JP2743388B2 - Positive resistance temperature coefficient heating element - Google Patents

Description

Description: BACKGROUND OF THE INVENTION 1. Field of the Invention The present invention relates to a heating device and a positive resistance temperature coefficient heating element useful as a general heating device.

2. Description of the Related Art A conventional heating element having a positive temperature coefficient of resistance has a configuration as shown in, for example, Japanese Patent Publication No. 57-43995 or Japanese Patent Publication No. 55-40161, in which a resistor between a pair of electrodes is used. Was self-controlled to an appropriate temperature by the positive resistance temperature characteristic.

However, especially when a large power density or high temperature is required, it is essential to always make the temperature distribution between the pair of electrodes good in order to make the temperature distribution of the heating element itself uniform. As a solution, as shown in Japanese Patent Publication No. Sho 62-59515 and FIG. 3, a method is adopted in which the distance between a pair of electrodes is made closer to each other. In FIG.
Reference numerals 1 and 2 denote a pair of parallel plate electrodes provided close to each other, and a resistor 3 formed by mixing and dispersing a conductive fine powder in a crystalline polymer is disposed between the parallel plate electrodes. The possibility of exposing a temperature coefficient heating element has been found.
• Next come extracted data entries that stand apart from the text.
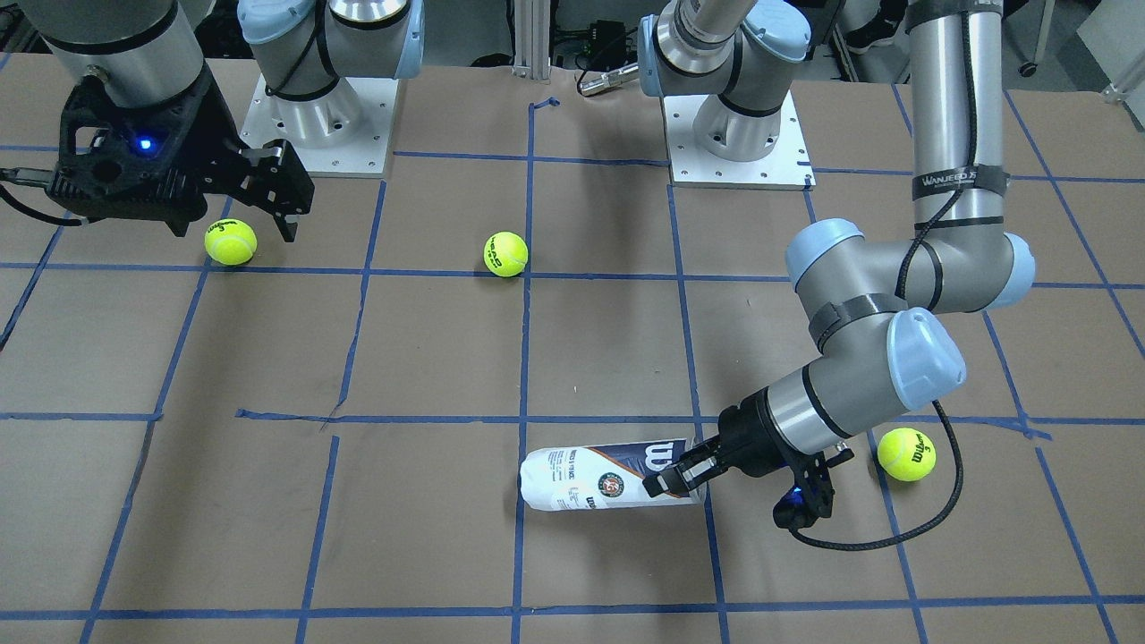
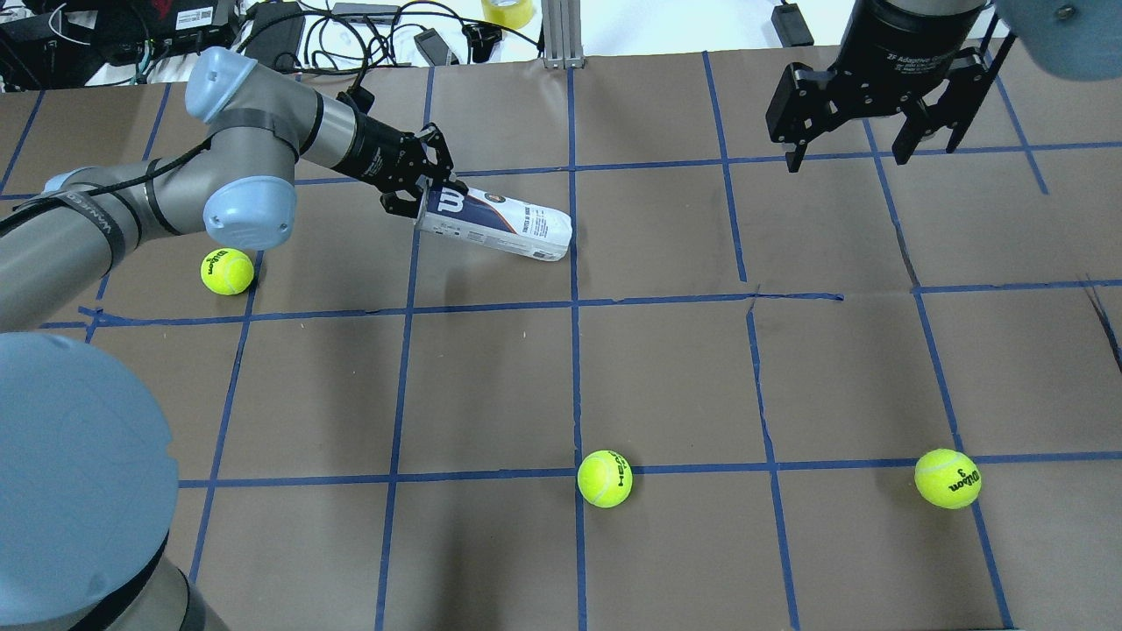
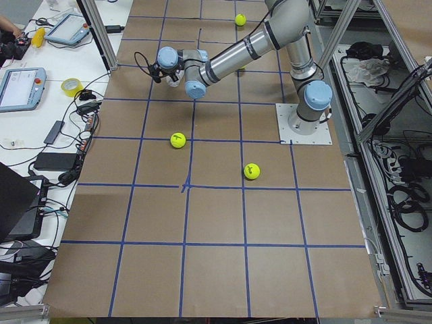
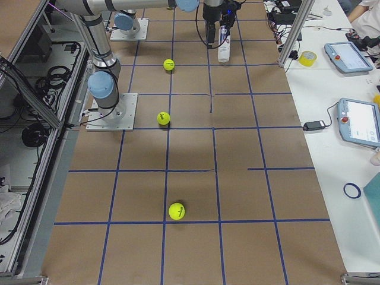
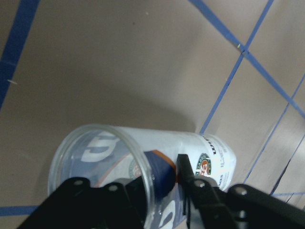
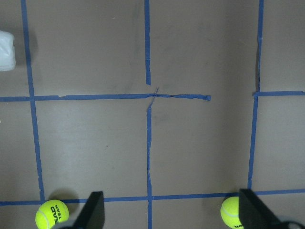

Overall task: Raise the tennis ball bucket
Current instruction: 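Grip the can's open end with the left gripper and lift it, then rotate the can upright with the left gripper and lower it onto the table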

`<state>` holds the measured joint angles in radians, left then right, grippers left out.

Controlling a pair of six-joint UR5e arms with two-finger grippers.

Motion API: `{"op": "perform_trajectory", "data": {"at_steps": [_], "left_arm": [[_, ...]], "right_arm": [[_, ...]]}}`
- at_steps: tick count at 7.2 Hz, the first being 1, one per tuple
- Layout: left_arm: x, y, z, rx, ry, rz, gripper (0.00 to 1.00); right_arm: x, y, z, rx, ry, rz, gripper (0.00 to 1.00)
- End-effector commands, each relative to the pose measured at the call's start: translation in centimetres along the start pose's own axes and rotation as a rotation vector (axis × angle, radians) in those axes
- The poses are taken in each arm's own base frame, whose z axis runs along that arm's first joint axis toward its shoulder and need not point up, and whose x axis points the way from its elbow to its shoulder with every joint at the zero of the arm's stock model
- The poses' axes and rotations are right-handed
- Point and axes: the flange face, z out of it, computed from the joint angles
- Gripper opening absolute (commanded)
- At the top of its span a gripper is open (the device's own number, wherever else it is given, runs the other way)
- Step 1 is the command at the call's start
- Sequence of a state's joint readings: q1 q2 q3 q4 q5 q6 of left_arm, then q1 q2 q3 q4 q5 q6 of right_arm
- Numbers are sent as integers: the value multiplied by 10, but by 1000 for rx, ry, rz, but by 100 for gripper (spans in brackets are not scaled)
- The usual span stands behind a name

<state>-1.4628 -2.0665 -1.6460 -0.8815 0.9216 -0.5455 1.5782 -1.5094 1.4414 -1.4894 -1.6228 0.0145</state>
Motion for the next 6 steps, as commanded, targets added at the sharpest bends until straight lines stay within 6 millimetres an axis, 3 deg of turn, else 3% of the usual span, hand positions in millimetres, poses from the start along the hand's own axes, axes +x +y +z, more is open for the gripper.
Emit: {"op": "perform_trajectory", "data": {"at_steps": [1,2,3,4,6], "left_arm": [[50,2,-42,119,-15,-24,0],[72,8,-53,202,-108,23,0],[96,24,-52,274,-230,183,0],[105,36,-50,313,-355,377,0],[113,67,-21,245,-538,652,0]], "right_arm": [[-1,0,1,0,0,2,100],[-1,0,1,1,-6,4,100],[0,-1,-1,9,1,4,100],[0,-1,-3,12,3,4,100],[-2,-1,-2,10,-2,12,100]]}}
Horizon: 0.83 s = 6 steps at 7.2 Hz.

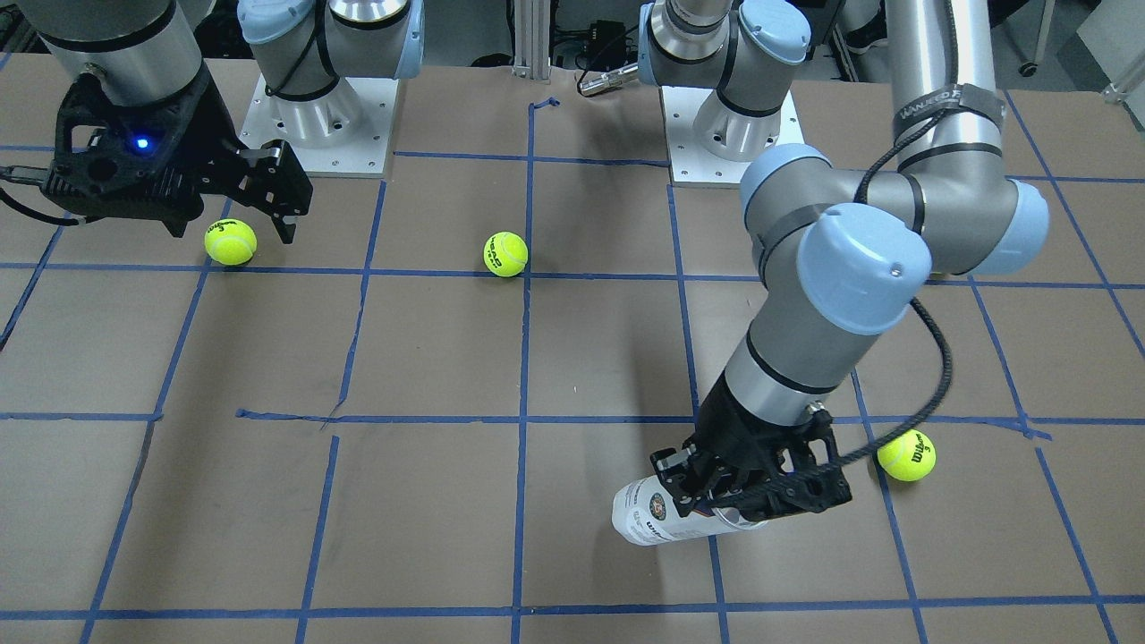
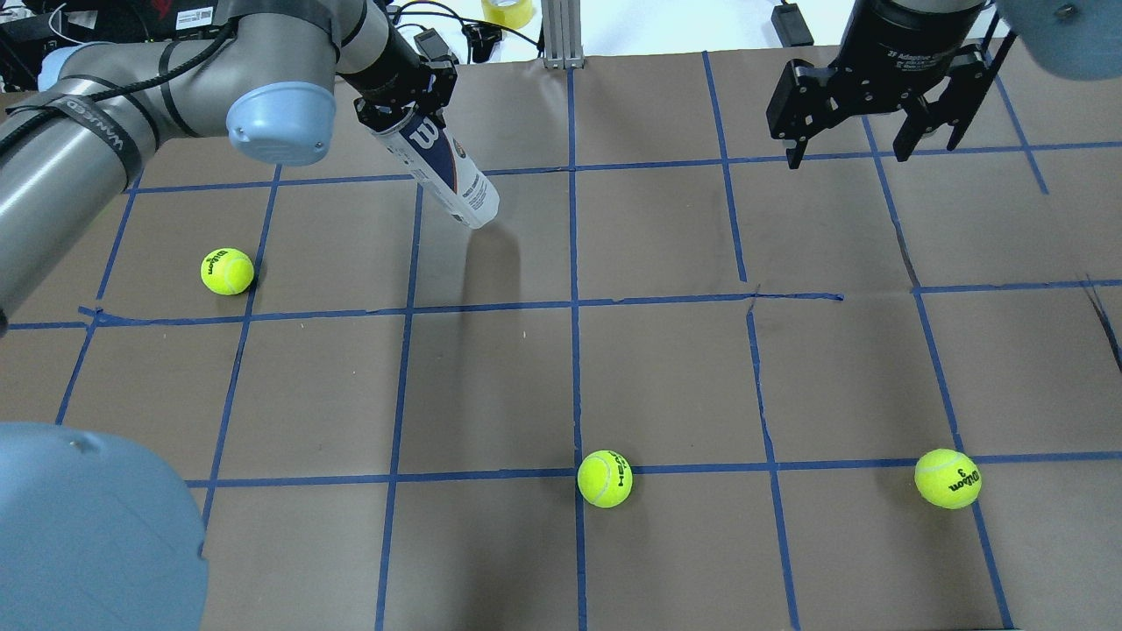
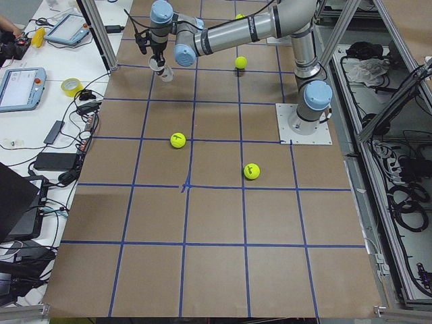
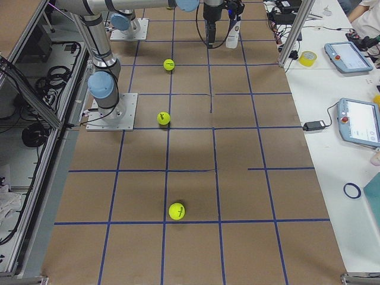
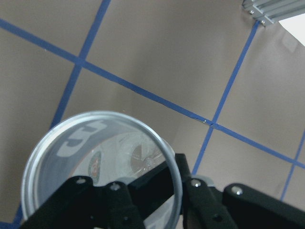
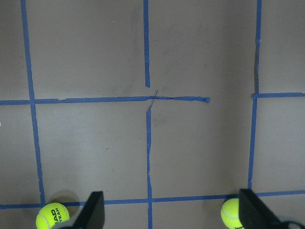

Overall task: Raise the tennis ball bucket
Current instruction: 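Rotate the can upright with the left gripper and lower it onto the table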

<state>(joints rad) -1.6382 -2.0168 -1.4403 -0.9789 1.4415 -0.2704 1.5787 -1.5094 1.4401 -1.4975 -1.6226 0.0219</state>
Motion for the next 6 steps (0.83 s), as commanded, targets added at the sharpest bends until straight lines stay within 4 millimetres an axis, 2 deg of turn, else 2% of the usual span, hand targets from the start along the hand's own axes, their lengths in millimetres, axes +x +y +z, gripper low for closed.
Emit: {"op": "perform_trajectory", "data": {"at_steps": [1,3,6], "left_arm": [[41,30,8,-16,-144,321,0],[61,42,9,-10,-139,362,0],[75,50,9,28,-181,388,0]], "right_arm": [[-1,0,-2,6,0,9,100],[-1,0,-2,4,2,9,100],[0,0,0,1,2,12,100]]}}
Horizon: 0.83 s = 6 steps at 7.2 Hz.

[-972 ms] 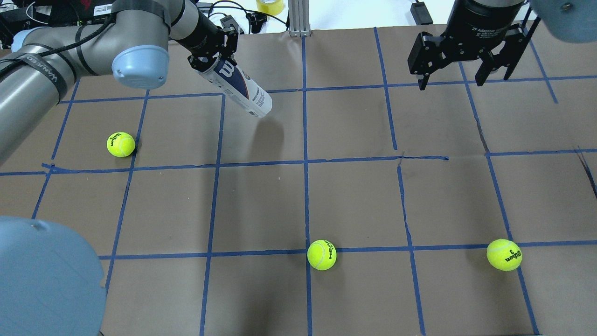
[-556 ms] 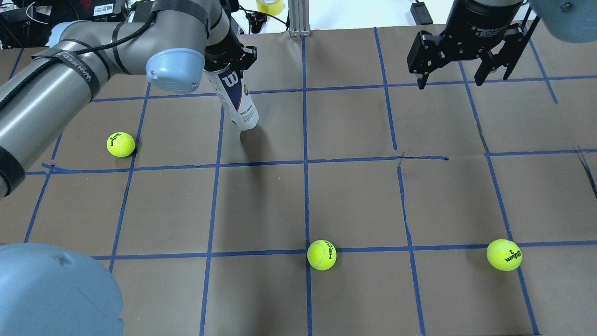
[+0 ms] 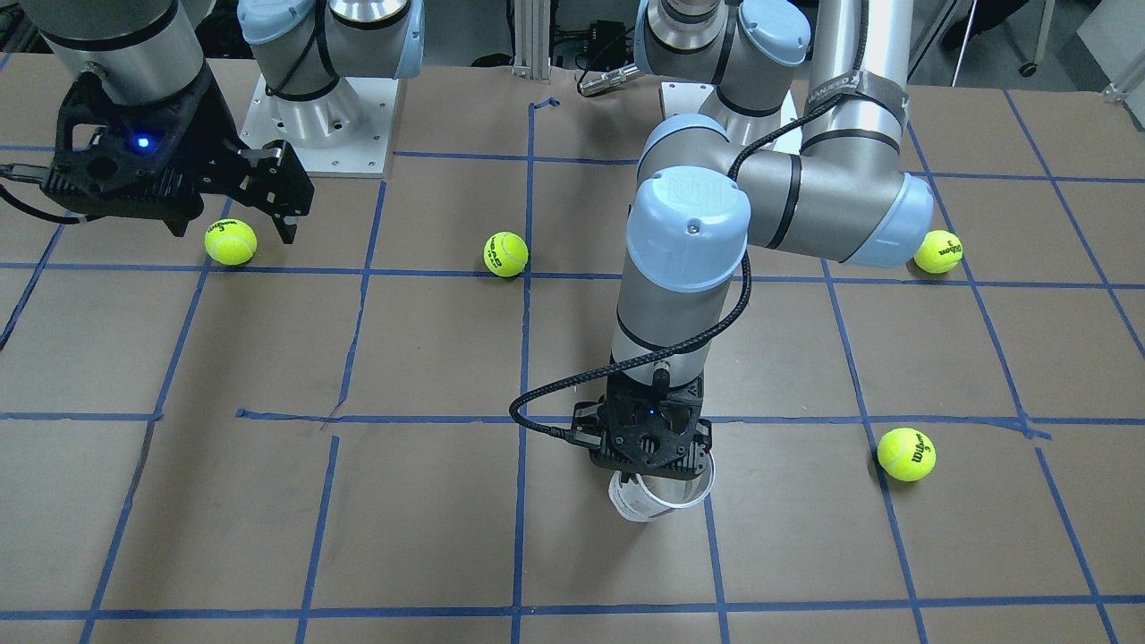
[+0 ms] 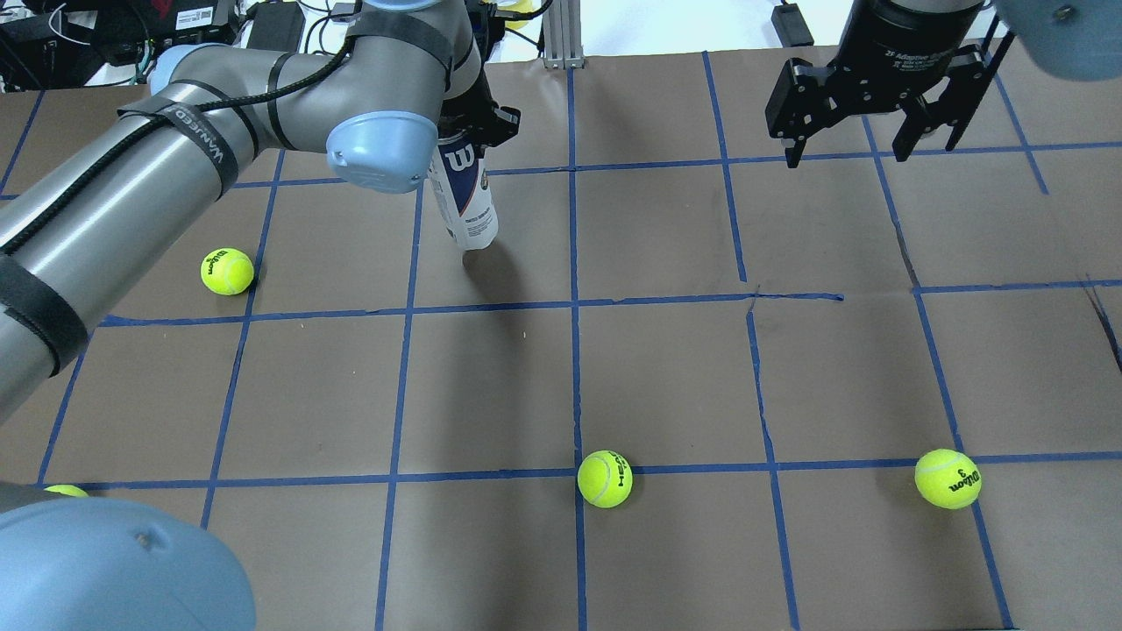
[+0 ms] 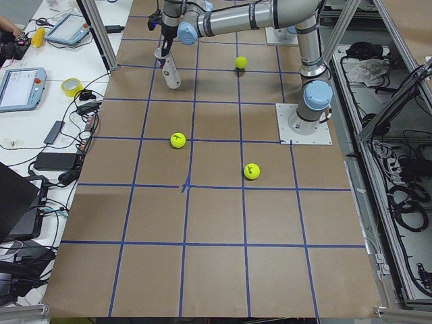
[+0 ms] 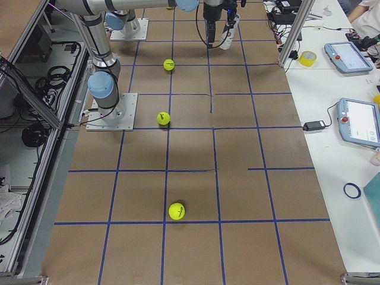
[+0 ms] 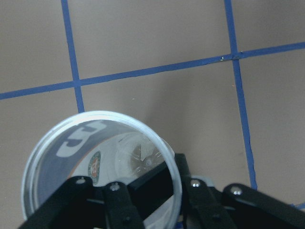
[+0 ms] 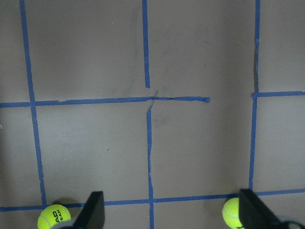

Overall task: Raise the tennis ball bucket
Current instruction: 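Rotate the can upright with the left gripper and lower it onto the table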

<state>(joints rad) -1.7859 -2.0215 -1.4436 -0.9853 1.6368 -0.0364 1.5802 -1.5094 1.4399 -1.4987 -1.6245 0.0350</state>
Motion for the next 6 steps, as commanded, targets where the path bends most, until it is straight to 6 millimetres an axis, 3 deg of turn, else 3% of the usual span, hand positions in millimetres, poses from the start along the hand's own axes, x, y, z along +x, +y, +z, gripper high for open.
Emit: {"op": "perform_trajectory", "data": {"at_steps": [1,6], "left_arm": [[7,0,-2,30,-27,9,0],[11,4,14,35,-20,11,0]], "right_arm": [[0,0,1,-2,0,0,100],[0,0,3,-5,0,2,100]]}}
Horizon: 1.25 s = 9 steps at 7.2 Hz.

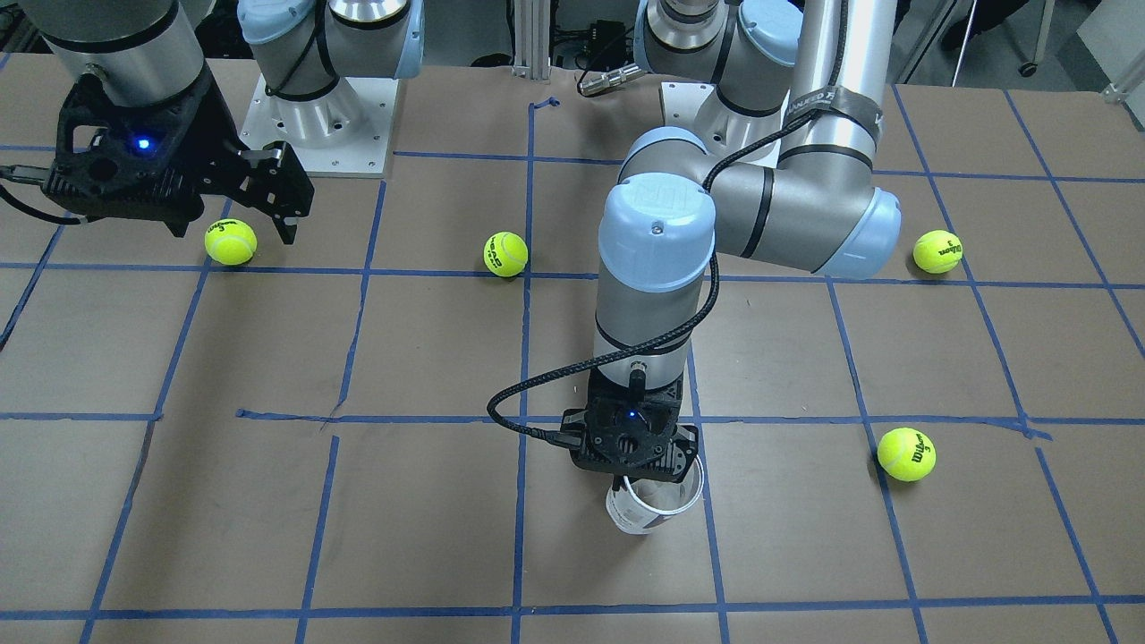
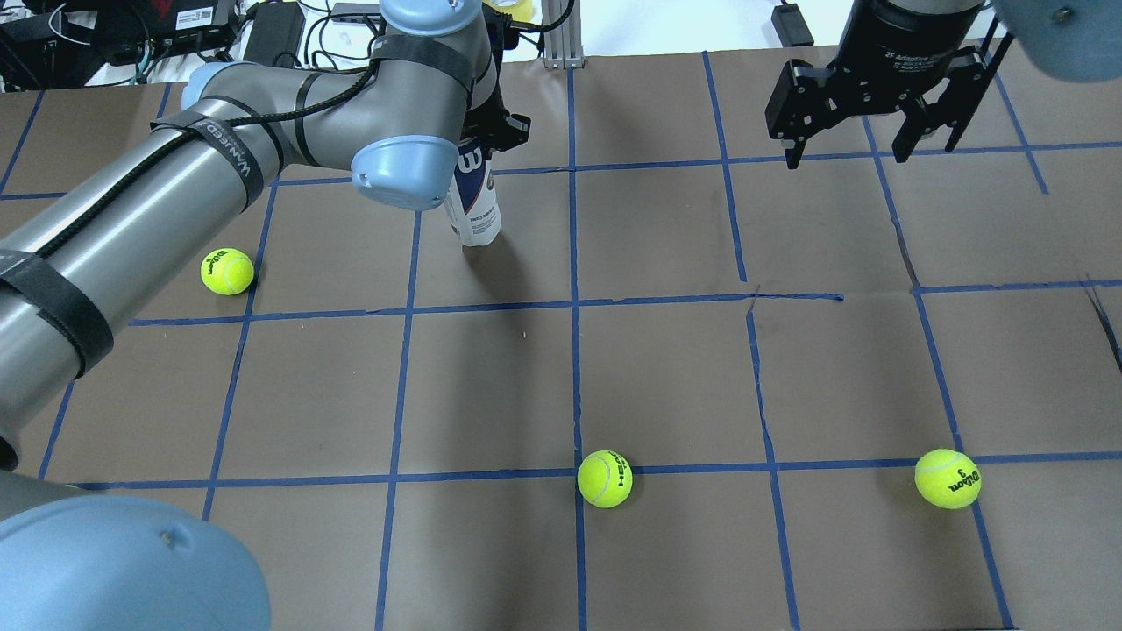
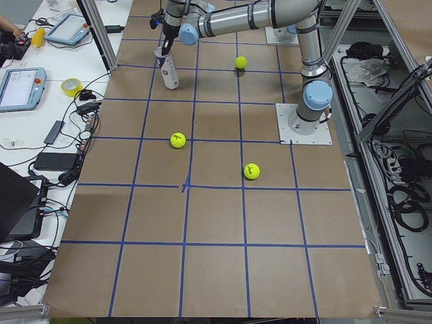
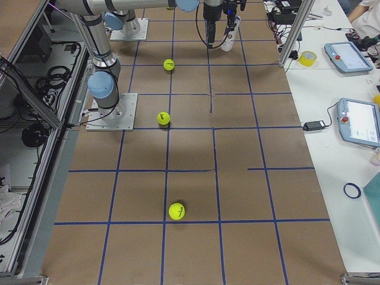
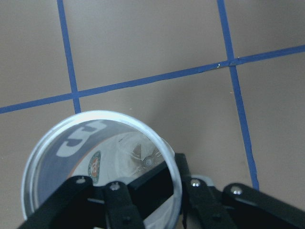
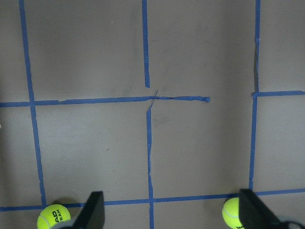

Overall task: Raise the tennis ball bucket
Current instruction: 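Rotate the can upright with the left gripper and lower it onto the table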

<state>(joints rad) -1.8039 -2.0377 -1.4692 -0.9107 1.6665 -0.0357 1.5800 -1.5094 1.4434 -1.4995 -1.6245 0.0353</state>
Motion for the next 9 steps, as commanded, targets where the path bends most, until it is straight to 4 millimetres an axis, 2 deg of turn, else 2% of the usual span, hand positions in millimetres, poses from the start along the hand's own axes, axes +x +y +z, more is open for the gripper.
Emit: {"op": "perform_trajectory", "data": {"at_steps": [1,2,3,5,6,7,9], "left_arm": [[1,0,1,1,5,-4,15],[1,0,1,0,5,-6,71],[2,1,-2,-4,19,-5,100],[0,-1,-17,5,19,-6,100],[1,2,-37,2,28,-4,100],[-1,3,-63,-6,42,-8,100],[-14,-2,-128,-82,39,-16,100]], "right_arm": [[0,0,1,-3,-1,1,100],[0,0,1,-1,-2,1,100],[0,0,2,-2,0,0,100],[0,0,2,-3,-1,1,100],[0,0,2,-1,-3,1,100],[0,0,2,-3,-3,1,100],[0,0,1,3,-3,2,100]]}}
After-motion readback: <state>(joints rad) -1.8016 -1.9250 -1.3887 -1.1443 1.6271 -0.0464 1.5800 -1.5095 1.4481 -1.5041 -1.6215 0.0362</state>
Problems to be Solved by the Invention However, the conventional positive temperature coefficient heating element as described above is very excellent as a structure for producing high output, but has a relatively low resistance conductive material such as carbon black. Considering the withstand voltage breakdown characteristics of the positive resistance temperature coefficient resistor composed by mixing and dispersing the conductive fine powder, and the region of the volume resistivity where extremely high resistance is required, many problems must be solved. Had the problem of. In order to construct a heating element with a positive resistance temperature coefficient in which the electrode spacing is very close, not only must a conductive fine powder with excellent withstand voltage breakdown characteristics be selected, but also by obtaining a sufficiently large positive resistance temperature characteristic Therefore, it was essential to take care not to runaway beyond the peak resistance value. Further, in the course of aging, the resistance value and the temperature coefficient of resistance significantly change due to the crystal growth of the crystalline polymer, the thermal stress of each part of the heating element, or the aggregation of the conductive fine powder, and the temperature and the power Lack of stability, sparks due to micro cracks due to polymer deterioration, very short heat generation life, abnormal overheating, smoke, ignition, etc. This was far outside the practically acceptable range. As a heating element, the highest priority is to ensure safety until the end of life.However, such a safety mechanism has not been clarified at all, and there is a danger of abnormal overheating, smoking, and ignition. No safe, high power positive temperature coefficient of resistance heating element could be created.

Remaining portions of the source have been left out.